As you can imagine, company big shots are not enamored of the quiet quitting phenomenon. They believe it is a moral disaster when employees do the bare minimum. It can be an economic disaster, as well, since "for some companies, a workforce that is willing to go beyond the call of duty is a critical competitive advantage."
Co-workers also may not embrace quiet quitting, since they have to shoulder the extra work the quiet quitters quit. This is where the concept of "employee citizenship" comes in. Apparently, many managers expect their employees to be loyal to the company, the same way they are loyal to their country. As citizens of the United States of Citigroup or the Republic of Chevron, they are expected to give their all, all the time. And what do they get in return? "Benefits such as increased social capital, well-being and career success." It sounds good, but it won't pay your cable bill. Or your therapist's.

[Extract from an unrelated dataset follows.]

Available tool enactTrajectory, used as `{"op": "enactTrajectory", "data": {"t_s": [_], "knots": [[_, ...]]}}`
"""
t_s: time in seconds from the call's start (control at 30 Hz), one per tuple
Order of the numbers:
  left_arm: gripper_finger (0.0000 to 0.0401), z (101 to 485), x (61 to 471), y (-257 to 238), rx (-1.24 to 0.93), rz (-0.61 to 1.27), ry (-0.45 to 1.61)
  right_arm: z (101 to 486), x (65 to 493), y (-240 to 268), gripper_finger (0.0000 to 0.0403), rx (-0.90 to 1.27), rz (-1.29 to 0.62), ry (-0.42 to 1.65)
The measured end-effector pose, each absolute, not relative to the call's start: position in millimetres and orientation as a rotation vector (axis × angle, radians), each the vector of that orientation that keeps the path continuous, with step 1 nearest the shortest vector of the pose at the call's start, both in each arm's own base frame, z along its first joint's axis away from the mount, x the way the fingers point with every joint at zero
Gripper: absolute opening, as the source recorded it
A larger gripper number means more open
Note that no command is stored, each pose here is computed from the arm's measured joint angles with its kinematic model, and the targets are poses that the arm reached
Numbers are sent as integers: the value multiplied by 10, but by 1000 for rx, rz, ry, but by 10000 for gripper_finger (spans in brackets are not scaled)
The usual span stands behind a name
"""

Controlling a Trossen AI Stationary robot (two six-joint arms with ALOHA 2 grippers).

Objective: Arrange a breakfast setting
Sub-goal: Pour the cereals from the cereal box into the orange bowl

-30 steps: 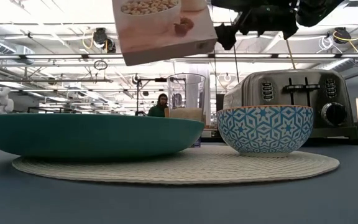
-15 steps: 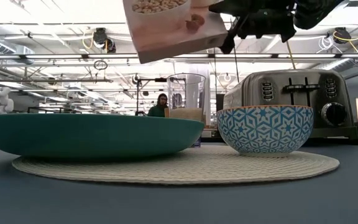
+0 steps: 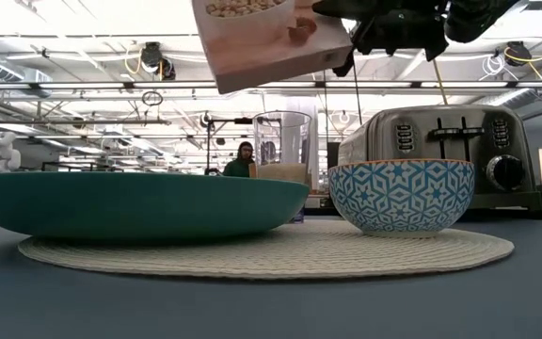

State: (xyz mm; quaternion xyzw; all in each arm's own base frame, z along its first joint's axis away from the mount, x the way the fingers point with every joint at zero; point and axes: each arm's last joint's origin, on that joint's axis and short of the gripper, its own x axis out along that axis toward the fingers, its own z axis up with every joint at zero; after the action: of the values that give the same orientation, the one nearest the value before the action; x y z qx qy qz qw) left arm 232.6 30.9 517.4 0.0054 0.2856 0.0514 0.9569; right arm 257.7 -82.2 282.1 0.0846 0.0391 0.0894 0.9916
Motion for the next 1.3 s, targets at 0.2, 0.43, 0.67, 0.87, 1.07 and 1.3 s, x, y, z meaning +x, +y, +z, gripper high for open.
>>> {"op": "enactTrajectory", "data": {"t_s": [0.2,0.43,0.67,0.87,1.07,1.3], "knots": [[0,5170,2342,310,32,98,580,2821,2585,-798,393,171,189,79],[0,5189,2398,318,39,99,543,2821,2589,-785,374,169,195,79],[0,5196,2393,317,37,99,538,2821,2589,-785,300,169,195,80],[2,5194,2392,317,35,100,540,2821,2588,-789,233,169,191,80],[23,5206,2396,317,33,101,527,2819,2588,-790,192,170,187,81],[65,5209,2390,321,11,119,526,2805,2588,-790,200,174,188,89]]}}
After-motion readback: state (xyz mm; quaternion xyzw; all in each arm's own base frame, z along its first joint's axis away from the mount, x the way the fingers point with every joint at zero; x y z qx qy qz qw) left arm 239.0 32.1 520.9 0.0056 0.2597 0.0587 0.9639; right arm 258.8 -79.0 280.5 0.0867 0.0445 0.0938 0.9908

How to react to quiet quitters is the subject of the authors' article, in which they present "three research-backed strategies for employers." Count on me to provide a few completely unresearched, but devilishly clever strategies for employees.
No. 1: Redefine Core Job Tasks
Managers are advised to "recalibrate job responsibilities to more accurately reflect what work is absolutely necessary." This would be terrific if managers were capable of doing so. When recalibrating your job, for example, your manager could include goals for productivity, production and profitability, goals that will certainly put you under pressure to work overtime. But thee and me know better. We know that for your job, all that is absolutely necessary is for you to show up, stay awake and pretend to look busy.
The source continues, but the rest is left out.